## Task to complete
All that should appear is the line containing "Exercise. Pick out the white" and the lines after it in the records below, each reproduced exactly.
══════════
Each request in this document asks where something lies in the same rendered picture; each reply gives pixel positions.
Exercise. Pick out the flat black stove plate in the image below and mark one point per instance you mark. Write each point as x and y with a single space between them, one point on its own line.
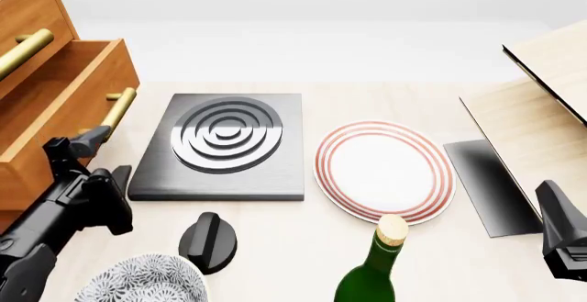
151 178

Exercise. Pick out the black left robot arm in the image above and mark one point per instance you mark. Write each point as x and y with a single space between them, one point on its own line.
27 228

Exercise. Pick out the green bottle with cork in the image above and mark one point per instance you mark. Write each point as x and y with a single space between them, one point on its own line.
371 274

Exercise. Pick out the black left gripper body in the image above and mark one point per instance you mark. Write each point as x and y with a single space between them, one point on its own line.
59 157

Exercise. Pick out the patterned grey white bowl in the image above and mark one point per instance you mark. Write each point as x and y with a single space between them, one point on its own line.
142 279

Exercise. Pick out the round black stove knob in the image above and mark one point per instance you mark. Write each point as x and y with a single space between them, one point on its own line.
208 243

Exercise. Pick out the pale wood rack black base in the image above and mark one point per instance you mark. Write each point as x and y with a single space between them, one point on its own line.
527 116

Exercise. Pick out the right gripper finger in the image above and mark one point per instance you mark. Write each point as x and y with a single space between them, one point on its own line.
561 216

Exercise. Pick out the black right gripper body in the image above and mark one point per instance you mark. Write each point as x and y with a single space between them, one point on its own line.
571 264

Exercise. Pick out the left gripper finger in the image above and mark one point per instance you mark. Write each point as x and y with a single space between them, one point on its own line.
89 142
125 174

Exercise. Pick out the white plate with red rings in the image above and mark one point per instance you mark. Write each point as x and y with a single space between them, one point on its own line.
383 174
══════════
## Solution for this task
Exercise. Pick out the white plate with red rings in the image above and mark one point per instance you mark. Write each point as x and y with a single space between them, one point on its own line.
383 174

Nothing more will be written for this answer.